About this exercise: Would you please copy each line of the listing that mentions "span"?

----

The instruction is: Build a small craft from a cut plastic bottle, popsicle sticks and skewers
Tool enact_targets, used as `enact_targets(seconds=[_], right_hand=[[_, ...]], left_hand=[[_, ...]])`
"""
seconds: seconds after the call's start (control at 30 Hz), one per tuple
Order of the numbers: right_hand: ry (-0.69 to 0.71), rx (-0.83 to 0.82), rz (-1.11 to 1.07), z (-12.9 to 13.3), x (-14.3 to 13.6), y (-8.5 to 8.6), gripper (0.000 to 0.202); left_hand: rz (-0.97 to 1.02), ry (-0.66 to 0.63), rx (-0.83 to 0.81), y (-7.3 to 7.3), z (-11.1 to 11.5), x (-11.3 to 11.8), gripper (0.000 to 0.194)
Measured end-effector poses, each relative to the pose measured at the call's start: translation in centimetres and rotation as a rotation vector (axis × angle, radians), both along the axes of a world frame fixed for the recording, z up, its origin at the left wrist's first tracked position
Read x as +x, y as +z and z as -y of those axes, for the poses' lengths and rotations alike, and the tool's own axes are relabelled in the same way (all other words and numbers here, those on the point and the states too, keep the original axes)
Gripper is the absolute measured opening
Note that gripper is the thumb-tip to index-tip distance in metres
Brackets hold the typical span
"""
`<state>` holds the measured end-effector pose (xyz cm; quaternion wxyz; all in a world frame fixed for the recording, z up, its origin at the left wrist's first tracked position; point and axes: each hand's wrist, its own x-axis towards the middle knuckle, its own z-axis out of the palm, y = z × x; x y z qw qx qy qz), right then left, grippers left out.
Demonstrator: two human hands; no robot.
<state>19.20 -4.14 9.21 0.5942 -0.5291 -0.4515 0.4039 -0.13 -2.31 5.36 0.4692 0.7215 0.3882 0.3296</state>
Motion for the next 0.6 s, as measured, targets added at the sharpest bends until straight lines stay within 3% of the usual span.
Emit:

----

Result for this task:
Brackets hold the typical span
Motion for the next 0.6 s, as measured, targets added at the sharpest bends until straight lines stay within 3% of the usual span.

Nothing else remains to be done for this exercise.